Records from a dataset
——————————
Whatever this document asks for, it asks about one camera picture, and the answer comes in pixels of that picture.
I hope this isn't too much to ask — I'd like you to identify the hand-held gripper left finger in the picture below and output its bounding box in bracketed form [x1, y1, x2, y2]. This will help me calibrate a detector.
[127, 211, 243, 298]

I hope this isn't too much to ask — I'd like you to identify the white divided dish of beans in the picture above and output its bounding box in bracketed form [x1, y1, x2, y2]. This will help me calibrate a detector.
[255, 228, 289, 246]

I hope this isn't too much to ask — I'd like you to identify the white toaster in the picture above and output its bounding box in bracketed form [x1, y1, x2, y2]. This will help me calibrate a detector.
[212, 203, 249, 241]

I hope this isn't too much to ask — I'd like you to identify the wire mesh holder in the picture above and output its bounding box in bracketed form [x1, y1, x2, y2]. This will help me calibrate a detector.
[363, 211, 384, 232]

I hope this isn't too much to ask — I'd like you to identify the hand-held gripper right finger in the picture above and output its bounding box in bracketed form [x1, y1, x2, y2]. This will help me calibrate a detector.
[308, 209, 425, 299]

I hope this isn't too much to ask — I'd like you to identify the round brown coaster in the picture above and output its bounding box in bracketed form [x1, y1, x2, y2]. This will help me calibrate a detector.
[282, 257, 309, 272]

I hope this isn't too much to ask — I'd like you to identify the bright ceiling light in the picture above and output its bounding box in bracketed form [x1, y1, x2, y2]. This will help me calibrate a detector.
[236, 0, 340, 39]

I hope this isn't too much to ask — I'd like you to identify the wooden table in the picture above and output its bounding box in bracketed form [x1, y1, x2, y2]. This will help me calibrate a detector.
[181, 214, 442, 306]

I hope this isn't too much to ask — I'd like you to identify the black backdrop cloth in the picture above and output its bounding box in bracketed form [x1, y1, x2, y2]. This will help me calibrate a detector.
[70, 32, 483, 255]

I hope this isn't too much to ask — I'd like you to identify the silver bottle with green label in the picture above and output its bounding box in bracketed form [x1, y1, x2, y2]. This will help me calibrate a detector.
——————————
WHAT IS REQUIRED :: Restate each record above word for word.

SOLUTION FOR THIS TASK ::
Whatever this document asks for, it asks about one camera picture, and the answer comes in pixels of that picture.
I hope this isn't too much to ask — I'd like you to identify the hand-held gripper left finger in the picture below and output its bounding box in bracketed form [x1, y1, x2, y2]. This will help me calibrate a detector.
[127, 211, 243, 298]

I hope this isn't too much to ask — I'd like you to identify the white divided dish of beans in the picture above and output its bounding box in bracketed form [x1, y1, x2, y2]. This will help me calibrate a detector.
[255, 228, 289, 246]

I hope this isn't too much to ask — I'd like you to identify the white toaster in the picture above and output its bounding box in bracketed form [x1, y1, x2, y2]. This will help me calibrate a detector.
[212, 203, 249, 241]

I hope this isn't too much to ask — I'd like you to identify the wire mesh holder in the picture above and output its bounding box in bracketed form [x1, y1, x2, y2]. This will help me calibrate a detector.
[363, 211, 384, 232]

I hope this isn't too much to ask — I'd like you to identify the hand-held gripper right finger in the picture above and output its bounding box in bracketed form [x1, y1, x2, y2]. This will help me calibrate a detector.
[308, 209, 425, 299]

I hope this isn't too much to ask — I'd like you to identify the round brown coaster in the picture above and output its bounding box in bracketed form [x1, y1, x2, y2]. This will help me calibrate a detector.
[282, 257, 309, 272]

I hope this isn't too much to ask — I'd like you to identify the bright ceiling light in the picture above and output its bounding box in bracketed form [x1, y1, x2, y2]. This will help me calibrate a detector.
[236, 0, 340, 39]

I hope this isn't too much to ask — I'd like you to identify the wooden table in the picture above and output its bounding box in bracketed form [x1, y1, x2, y2]. This will help me calibrate a detector.
[181, 214, 442, 306]

I hope this isn't too much to ask — I'd like you to identify the black backdrop cloth in the picture above and output its bounding box in bracketed form [x1, y1, x2, y2]. This will help me calibrate a detector.
[70, 32, 483, 255]

I hope this isn't too much to ask — I'd like you to identify the silver bottle with green label in the picture above and output its bounding box in bracketed form [x1, y1, x2, y2]. This will help me calibrate a detector.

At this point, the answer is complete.